Google’s CEO on what search will look like in 10 years

Google's CEO Sundar Pichai Interview

Sundar Pichai, CEO of Google and Alphabet, sat down for a discussion on AI that inevitably focused on the future of search. He explained his search and the role of websites, insisting that the only thing that is different is the technology.

These are the early days

The interviewer asked if Sundar was taken aback by how quickly AI has advanced recently. The CEO of Google made it clear that Google was really at the forefront of AI and that they have been building the infrastructure for it since 2016. He also reminded the interviewer that the world is at the beginning of the era of AI and that there is much more. arriving

Sundar replied:

“… one of the main things I did as CEO is to really pivot the company around working on AI and I think that will serve us well for the next decade.

For example, I look back now and calculus is the hot currency now.

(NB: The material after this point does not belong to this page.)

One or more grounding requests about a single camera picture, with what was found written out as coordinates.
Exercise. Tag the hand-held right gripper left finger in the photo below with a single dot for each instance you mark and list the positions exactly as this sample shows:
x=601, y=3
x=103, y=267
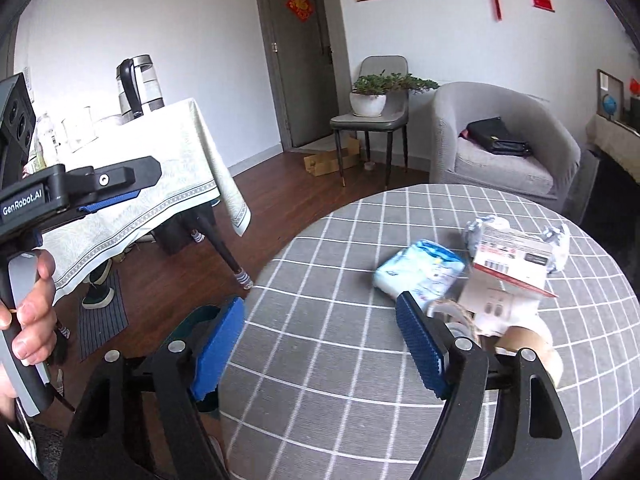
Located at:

We built TPUs, we started really building them at scale in 2016, so we’ve definitely been thinking about this for a long time.

…we’ve always had an idea of ​​the trajectory ahead and in many ways we’ve been preparing the company for that and so I think fundamentally a lot of our R&D…a lot of has been in AI for a long time and so I feel incredibly well positioned for what’s to come.

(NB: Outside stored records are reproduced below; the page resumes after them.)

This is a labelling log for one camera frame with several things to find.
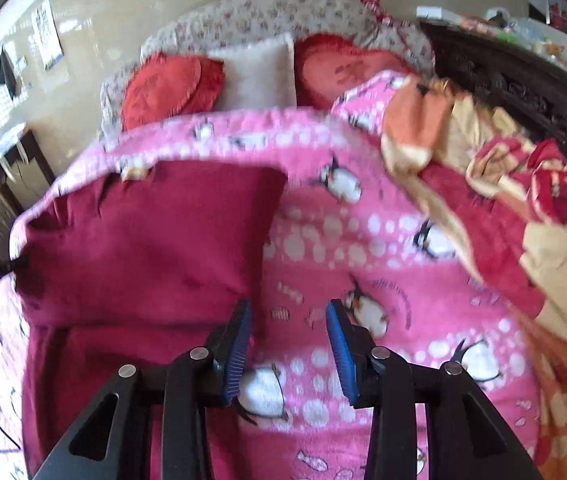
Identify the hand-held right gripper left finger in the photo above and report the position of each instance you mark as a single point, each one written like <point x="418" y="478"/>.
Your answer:
<point x="238" y="349"/>

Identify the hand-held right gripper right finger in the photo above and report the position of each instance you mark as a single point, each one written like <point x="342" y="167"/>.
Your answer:
<point x="339" y="347"/>

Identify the dark red garment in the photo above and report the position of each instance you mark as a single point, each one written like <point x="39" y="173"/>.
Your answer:
<point x="148" y="245"/>

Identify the pink penguin print blanket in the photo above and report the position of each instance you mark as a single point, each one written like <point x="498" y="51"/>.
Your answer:
<point x="363" y="260"/>

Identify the orange and red floral quilt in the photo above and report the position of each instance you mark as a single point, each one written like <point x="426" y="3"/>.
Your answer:
<point x="518" y="240"/>

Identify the white square pillow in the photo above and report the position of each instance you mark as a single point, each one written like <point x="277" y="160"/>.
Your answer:
<point x="258" y="77"/>

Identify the red heart-shaped cushion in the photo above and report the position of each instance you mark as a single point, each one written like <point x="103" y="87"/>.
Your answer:
<point x="348" y="72"/>

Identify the dark carved wooden cabinet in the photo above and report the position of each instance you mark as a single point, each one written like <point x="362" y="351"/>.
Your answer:
<point x="508" y="80"/>

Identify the floral upholstered headboard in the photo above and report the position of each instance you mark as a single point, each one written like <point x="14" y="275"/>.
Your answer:
<point x="283" y="22"/>

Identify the wall calendar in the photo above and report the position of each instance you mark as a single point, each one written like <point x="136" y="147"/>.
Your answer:
<point x="47" y="35"/>

It’s still early days, I think people are going to be surprised at the level of progress we’re going to see and I feel like we’ve only scratched the tip of the iceberg.”

The only thing different is the technology

Sundar was also asked about the future of research and what it would look like. There is a lot of anxiety from publishers and search marketers that AI will replace search entirely and that websites will go into decline, destroying the SEO industry with it.

So it may come as a relief that Google’s CEO anticipates a future in which people and websites continue to play as big a role in search as they do today.

He begins by stating that artificial intelligence has been a part of search for many years, and that the web ecosystem still plays a role in making search useful. It also underlines the point that the ten blue links haven’t been a thing for 15 years (people also ask, videos, top news, carousels), that Google has been giving direct answers (highlights, etc.) for a long time.

This is the question being asked:

How will things evolve? How will people access information in 10 years?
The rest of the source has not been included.